When you see the pattern change it

QUESTION: Masters while my mother was alive, I judged her mercilessly, lacked compassion, and was relentlessly unkind toward her. 25 years later, I am now the age she was when she died, and have lived through many of the same experiences as she, which I judged her, and myself, so harshly for. My kids now judge me the same way I judged her. Karma? Since her death, I have focused on thriving, finding peace, working toward unconditional love. However, I still feel terrible how I treated this beautiful soul who was my mother in this life. Was this learning our soul agreement with each other?   ~Mary Anne, Australia

ANSWER: Not karma but following the example shown to you. When you grow up with someone treating you in a particular way, you think that is the “normal” way to behave. You took your mother’s mannerisms and duplicated them so that you were each merciless, relentlessly unkind, and without any compassion. Unconsciously, it was this same pattern with which you raised your kids – so they are now perpetuating the training.

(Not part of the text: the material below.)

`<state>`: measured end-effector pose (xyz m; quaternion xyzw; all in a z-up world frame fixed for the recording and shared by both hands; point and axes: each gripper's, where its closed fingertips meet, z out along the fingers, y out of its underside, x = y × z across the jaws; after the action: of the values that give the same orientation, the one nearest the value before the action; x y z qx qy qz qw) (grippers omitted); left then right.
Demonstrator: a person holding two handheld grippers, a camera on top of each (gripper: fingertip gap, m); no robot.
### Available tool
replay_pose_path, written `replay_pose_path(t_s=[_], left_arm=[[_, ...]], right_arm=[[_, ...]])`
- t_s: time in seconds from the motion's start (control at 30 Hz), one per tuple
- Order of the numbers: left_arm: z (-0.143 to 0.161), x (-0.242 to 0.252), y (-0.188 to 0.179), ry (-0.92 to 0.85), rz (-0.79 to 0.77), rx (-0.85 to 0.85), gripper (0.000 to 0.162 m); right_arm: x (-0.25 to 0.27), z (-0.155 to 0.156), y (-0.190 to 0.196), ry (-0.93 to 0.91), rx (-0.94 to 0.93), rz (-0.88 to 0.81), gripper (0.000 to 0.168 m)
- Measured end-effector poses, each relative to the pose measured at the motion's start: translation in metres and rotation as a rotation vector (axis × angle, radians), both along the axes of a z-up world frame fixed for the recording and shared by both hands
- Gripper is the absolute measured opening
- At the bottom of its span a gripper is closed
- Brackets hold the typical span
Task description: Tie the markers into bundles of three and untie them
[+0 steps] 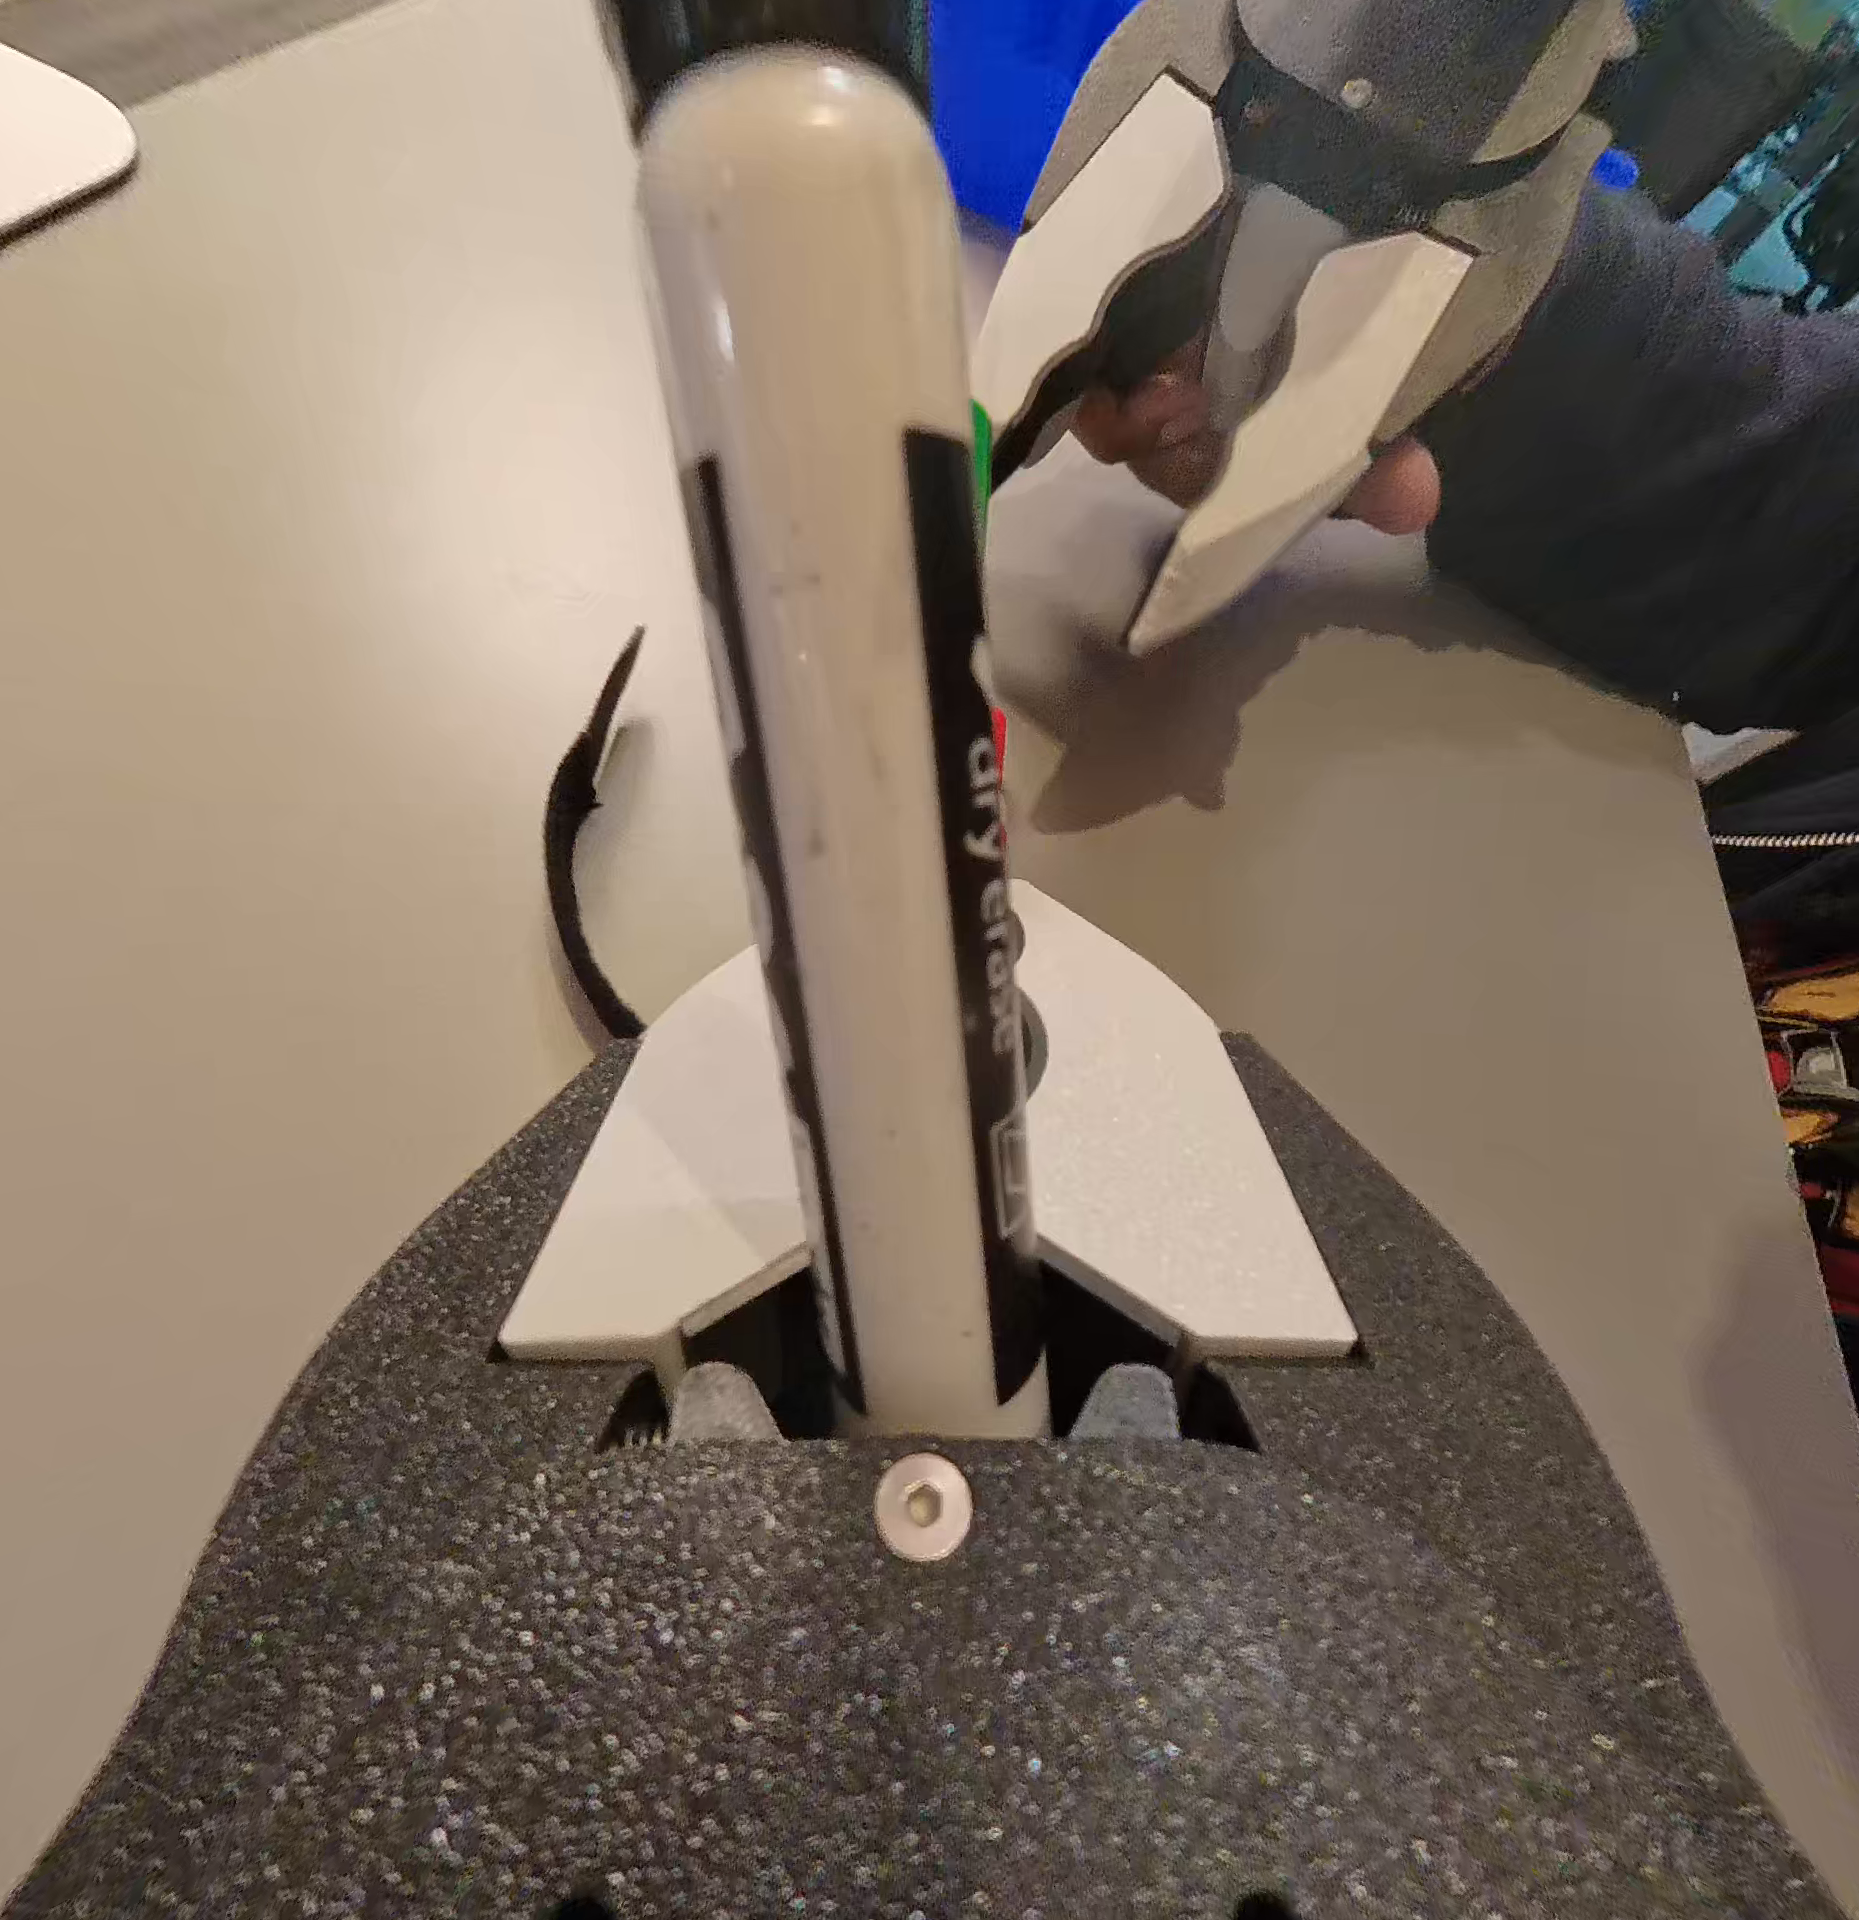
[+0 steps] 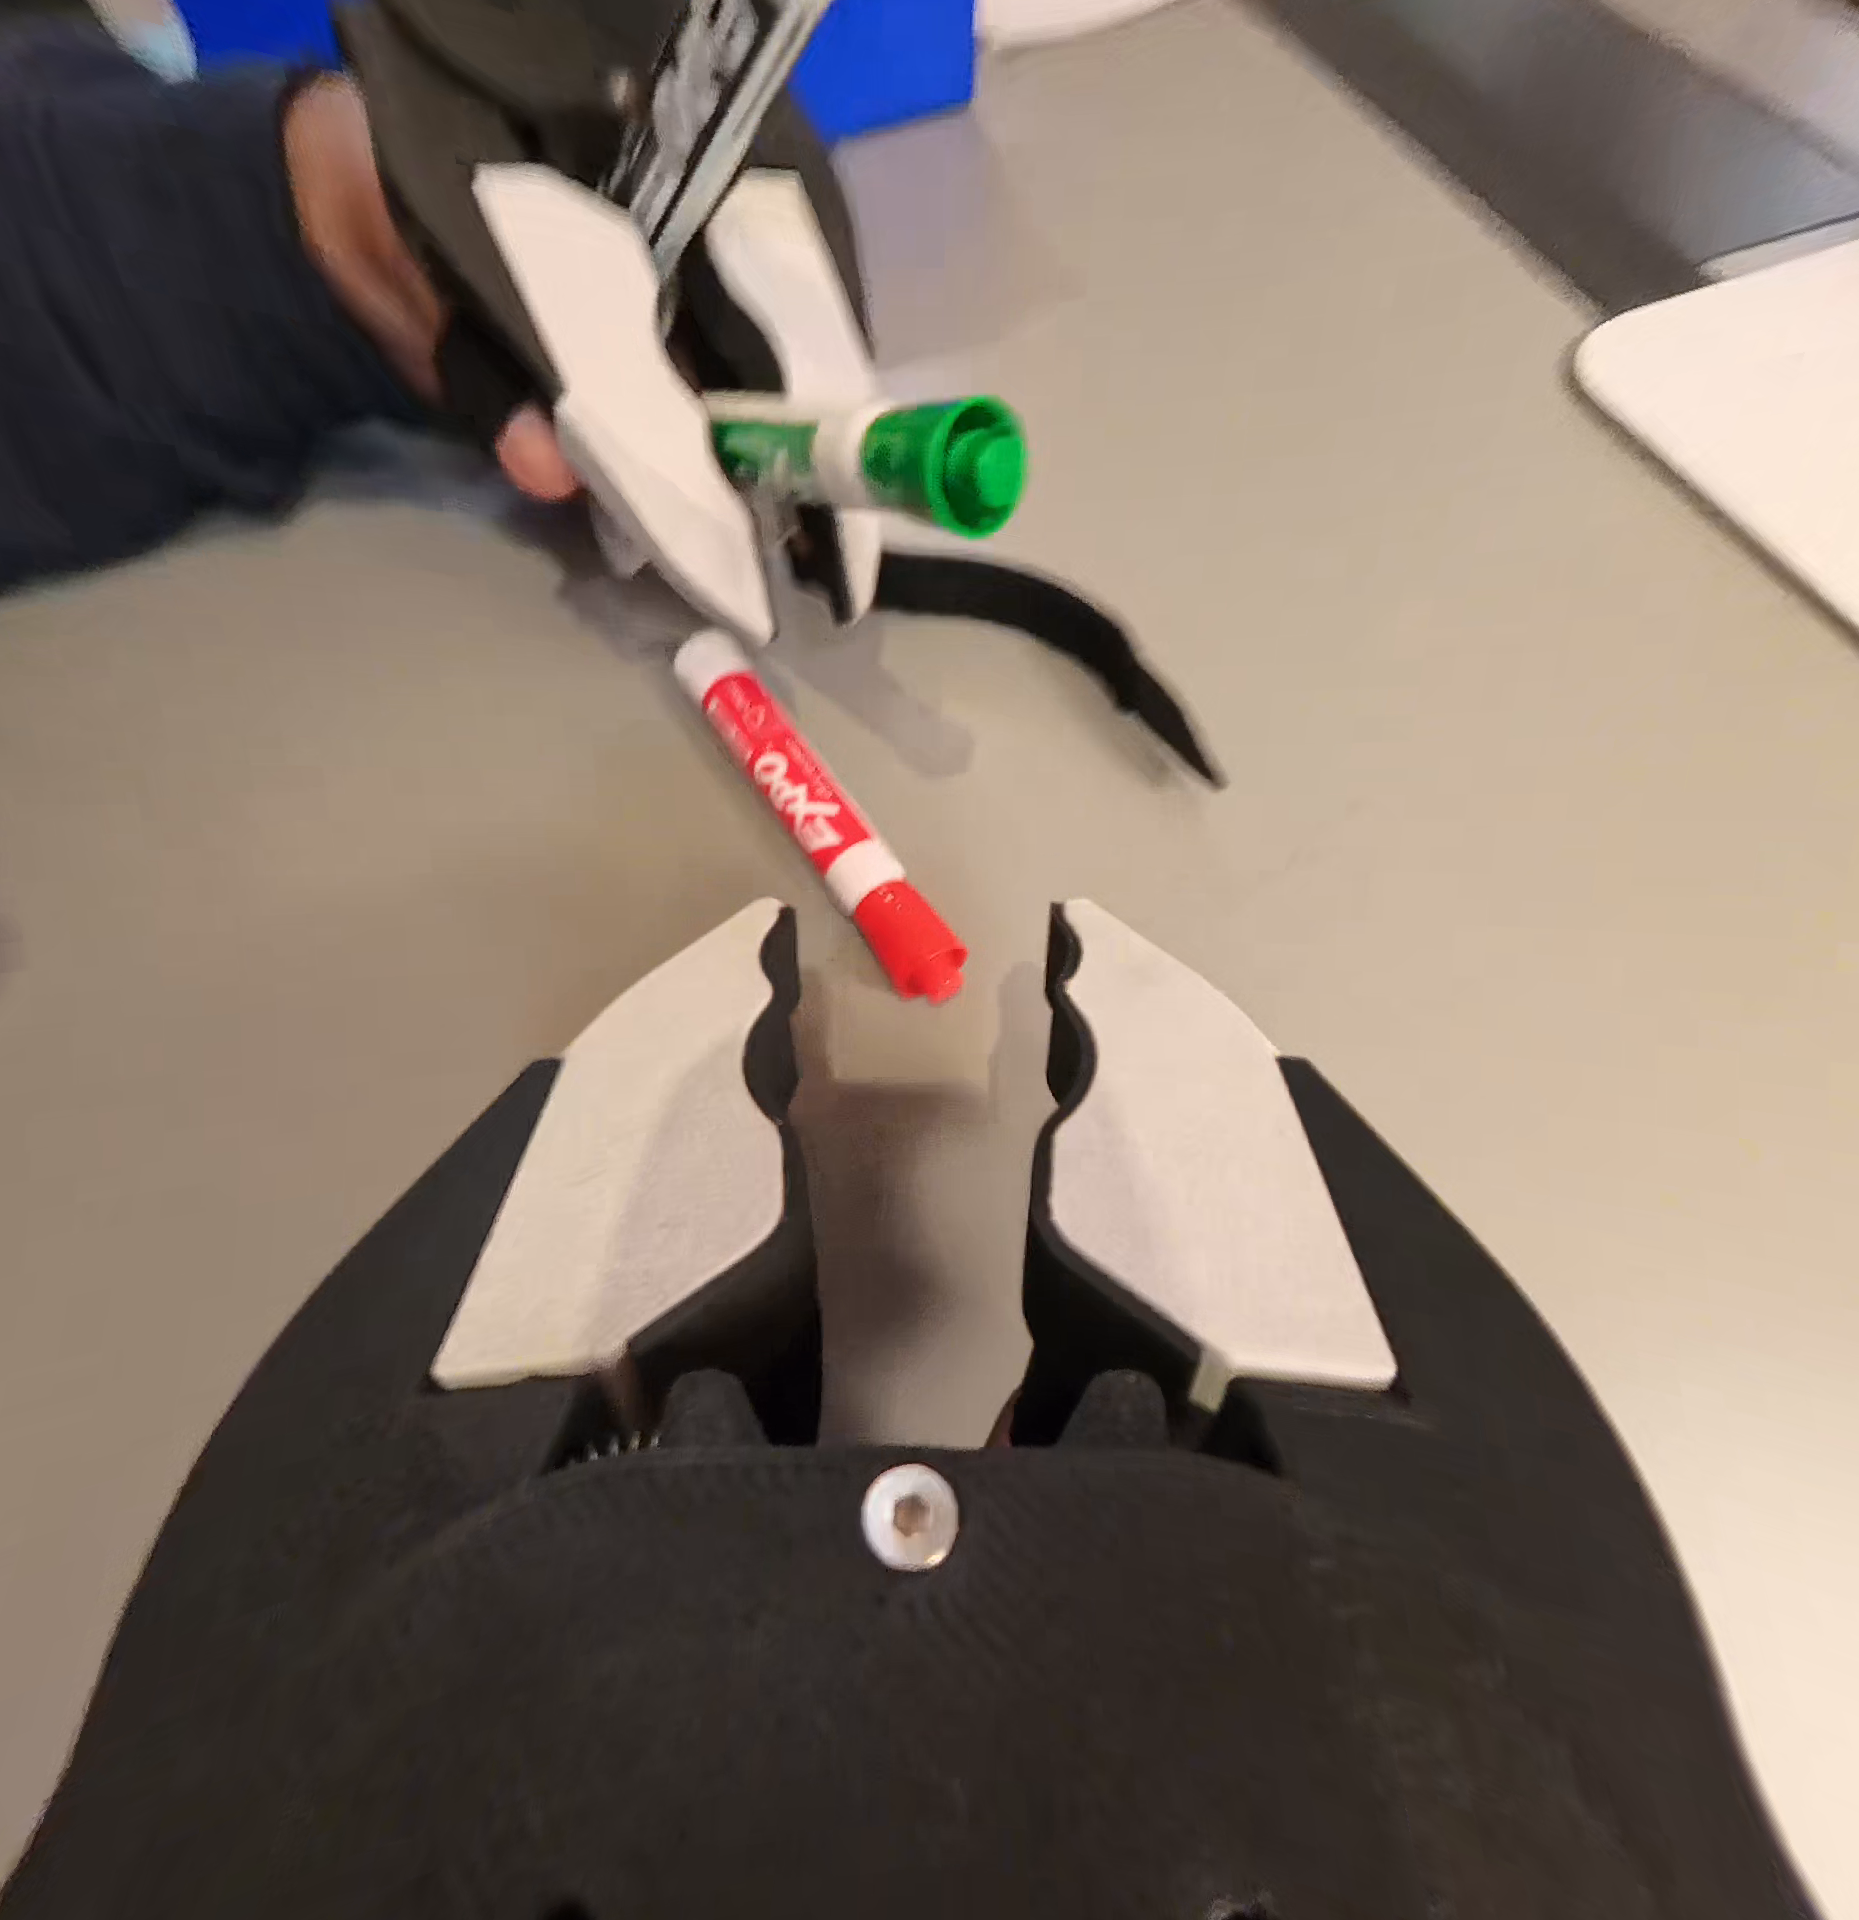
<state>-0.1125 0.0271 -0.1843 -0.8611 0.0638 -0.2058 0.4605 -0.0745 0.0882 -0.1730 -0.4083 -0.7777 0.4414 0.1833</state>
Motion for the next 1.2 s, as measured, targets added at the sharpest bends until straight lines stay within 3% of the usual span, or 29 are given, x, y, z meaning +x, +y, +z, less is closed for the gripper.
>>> replay_pose_path(t_s=[0.17,0.27,0.33,0.4,0.6,0.87,1.2], left_arm=[[-0.001,0.011,-0.001,0.004,-0.054,-0.007,0.022],[-0.003,0.015,-0.002,0.009,-0.079,-0.016,0.022],[-0.003,0.016,-0.003,0.01,-0.084,-0.018,0.022],[-0.003,0.017,-0.003,0.005,-0.089,-0.016,0.022],[-0.002,0.02,-0.006,0.0,-0.116,-0.01,0.022],[0.0,0.032,-0.012,0.015,-0.202,0.006,0.023],[0.005,0.058,-0.019,0.032,-0.346,0.055,0.02]], right_arm=[[0.008,-0.035,-0.012,-0.046,0.229,0.13,0.053],[0.002,-0.047,-0.018,-0.067,0.259,0.187,0.053],[-0.001,-0.049,-0.025,-0.088,0.242,0.228,0.043],[-0.001,-0.05,-0.032,-0.111,0.223,0.276,0.022],[0.009,-0.049,-0.026,-0.076,0.275,0.288,0.017],[0.02,-0.001,0.017,0.009,0.2,0.165,0.016],[0.031,0.056,0.014,-0.115,0.136,0.345,0.017]])
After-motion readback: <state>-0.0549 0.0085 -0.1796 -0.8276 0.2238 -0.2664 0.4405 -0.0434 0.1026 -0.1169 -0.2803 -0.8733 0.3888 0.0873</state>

We always advise souls that their life lessons appear to them as fears and doubts. You have come to recognize the disastrous consequences of the behavior you believed was normal. This awareness allows you to change the way you think and act.

You have changed your behavior since your realization, but you have not been aware enough to pass on your learning to your children. Sit down with them and discuss why you treated them the way you did – that that was all you knew to do at the time and have now learned there is another way to interact with people.

Inform them about the destructiveness of negativity and that unconditional love heals all discord. Help them put aside negativity and strive to build a layer of positive energy, peace, and love around them.

As you have come to accept, all souls are beautiful; all souls are the same. You, your mother, and your children have all chosen to experience the same type of lessons and knew that together it would be easy to set up the circumstances needed. Part of the lesson is that, with realization, a second lesson pops up, and that is guilt.

To alleviate guilt, all you have to do is accept that you were all in this together by your own choices. All have entered into the cycle, and understanding is the resolution. Your mother is cheering you on to see if, now that you have learned, you may also be able to bring the kids into the fold.